# Tuning

In this homework, you'll tune some hyperparameters to try to improve the performance of a network. This will involve setting up a convolutional network for the CIFAR-10 dataset, setting up TensorBoard for logging, and then experimenting. I am _not_ going to be setting specific accuracy targets for different grades because there is too much randomness in the training process. Moreover, achieving high accuracy is easier if you have access to a lot of computational resources, so there are some equity issues with just grading by final model performance.

Instead, I'm going to ask you to explain your tuning _process_. That is, for each experiment you run (each set of hyperparameters you try), explain why you ran that experiment and what happened. Based on your observations, what changes did you make for the next run? As long as you have explained your reasoning and it corresponds to the principles we've talked about in class, you'll do fine. Be sure to set up your logging in a way that indicates the hyperparameter values used for each run.

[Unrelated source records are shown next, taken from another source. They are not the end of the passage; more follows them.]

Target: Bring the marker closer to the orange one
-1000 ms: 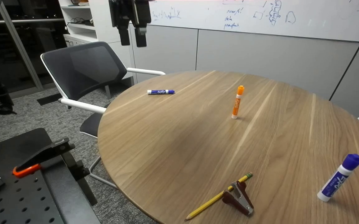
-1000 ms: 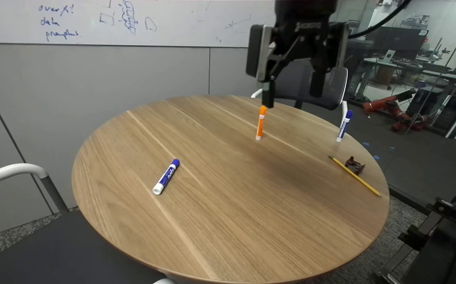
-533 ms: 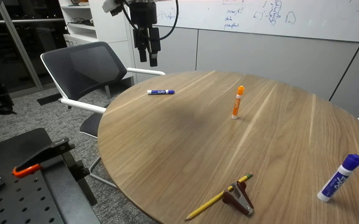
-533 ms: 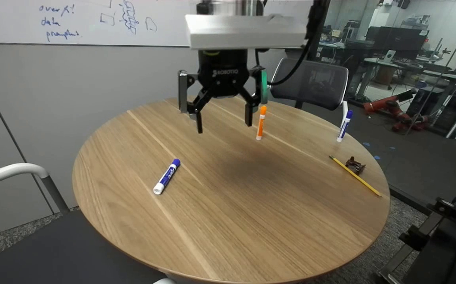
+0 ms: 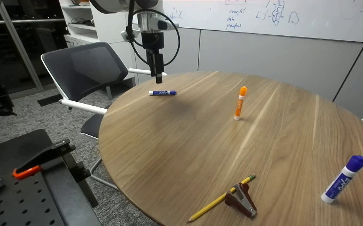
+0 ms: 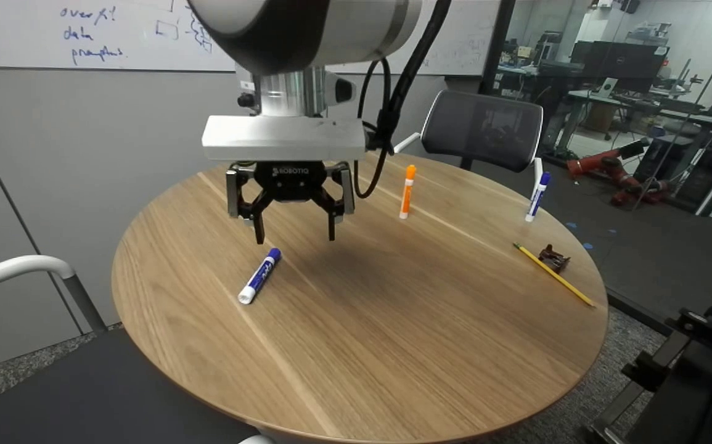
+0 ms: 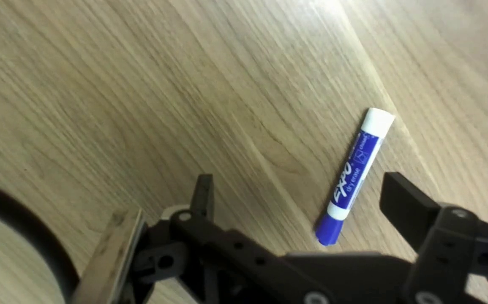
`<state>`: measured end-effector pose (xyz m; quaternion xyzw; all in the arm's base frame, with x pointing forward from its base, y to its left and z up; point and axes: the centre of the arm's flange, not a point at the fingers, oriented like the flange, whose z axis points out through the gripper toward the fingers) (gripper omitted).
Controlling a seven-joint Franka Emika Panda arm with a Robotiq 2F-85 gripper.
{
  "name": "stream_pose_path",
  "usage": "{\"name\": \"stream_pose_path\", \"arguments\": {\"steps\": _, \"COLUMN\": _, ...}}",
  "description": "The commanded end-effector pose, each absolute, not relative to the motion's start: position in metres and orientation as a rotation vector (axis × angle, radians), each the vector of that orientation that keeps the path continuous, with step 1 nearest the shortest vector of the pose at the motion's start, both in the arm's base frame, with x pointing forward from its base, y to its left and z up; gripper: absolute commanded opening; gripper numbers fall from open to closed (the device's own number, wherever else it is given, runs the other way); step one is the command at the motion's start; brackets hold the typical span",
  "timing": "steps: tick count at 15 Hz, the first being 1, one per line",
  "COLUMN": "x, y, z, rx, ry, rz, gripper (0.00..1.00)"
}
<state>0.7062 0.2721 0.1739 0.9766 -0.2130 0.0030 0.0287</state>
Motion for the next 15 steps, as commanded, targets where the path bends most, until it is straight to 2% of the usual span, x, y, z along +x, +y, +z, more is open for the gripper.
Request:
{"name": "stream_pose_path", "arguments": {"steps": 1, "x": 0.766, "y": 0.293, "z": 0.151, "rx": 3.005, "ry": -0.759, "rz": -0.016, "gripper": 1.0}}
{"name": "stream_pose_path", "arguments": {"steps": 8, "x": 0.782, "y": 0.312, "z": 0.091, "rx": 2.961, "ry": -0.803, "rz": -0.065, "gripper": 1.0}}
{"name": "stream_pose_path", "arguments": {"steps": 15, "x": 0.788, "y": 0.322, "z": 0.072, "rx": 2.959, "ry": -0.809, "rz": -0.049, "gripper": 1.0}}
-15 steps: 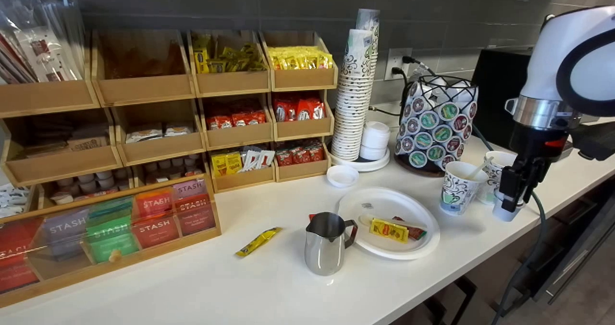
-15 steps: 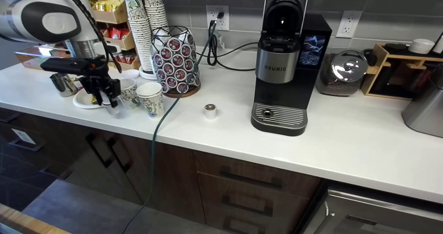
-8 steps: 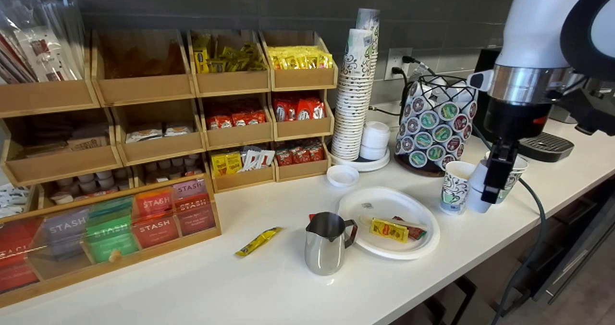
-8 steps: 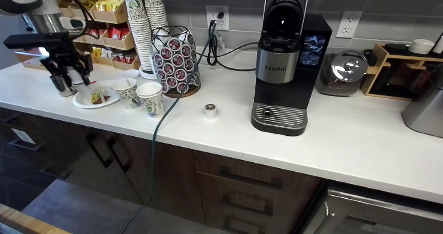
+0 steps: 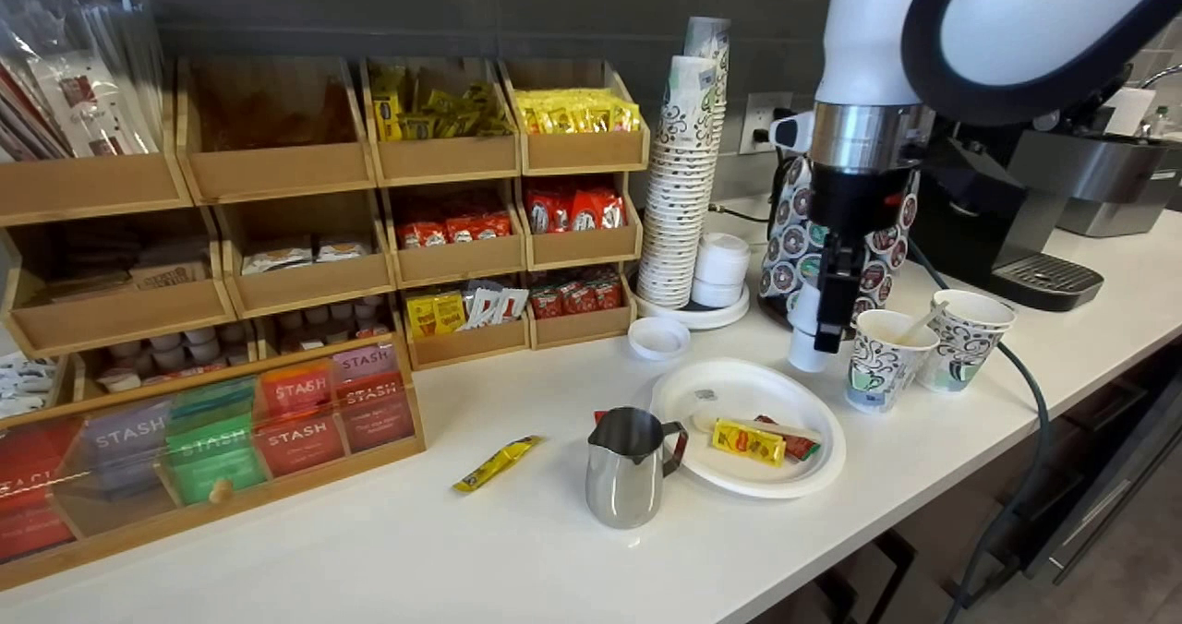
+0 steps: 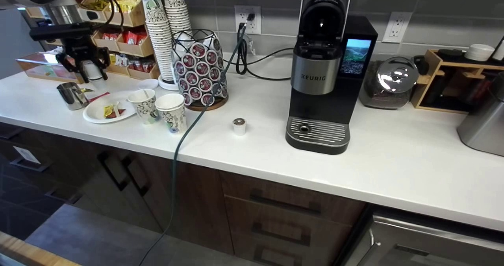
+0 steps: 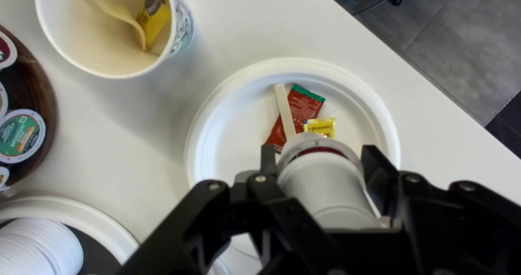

**IMPORTANT: Please zip up and submit your TensorBoard log files with your homework. That will help me to see what you were looking at as you went through your tuning process.**

I'm also deliberately giving you no starter code for this homework. I understand that a lot of it will just be copy-paste from past classes/labs/homeworks but I still think there is some value in going from a blank document to a complete program.

## My Program
Well, any good machine learning Jupyter notebook starts with a gajillion imports

In [15]:
import torch
import torch.nn as nn
import torch.optim as optim
import torchvision
torchvision.disable_beta_transforms_warning()
import torchvision.transforms.v2 as transforms
import torch.utils.tensorboard as tb
import datetime
import os

import numpy as np
import matplotlib.pyplot as plt
%matplotlib inline
%config InlineRenderer.figure_format = 'retina'

if torch.cuda.is_available():
    device = 'cuda'
else:
    device = 'cpu'
print(device)

log_dir = 'homework5_logs'
data_dir = '../scratch/data/torch/cifar'

cuda


## Data
The next thing we want to do is important and sanitize our data as well as set up our transforms

In [16]:
transform = transforms.Compose([
    transforms.ToImage(),
    transforms.ConvertImageDtype(),
])

cifar = torchvision.datasets.CIFAR10(data_dir, download=True, transform=transform)
train_size = int(0.8 * len(cifar))
train_data, valid_data = torch.utils.data.random_split(cifar, [train_size, len(cifar) - train_size])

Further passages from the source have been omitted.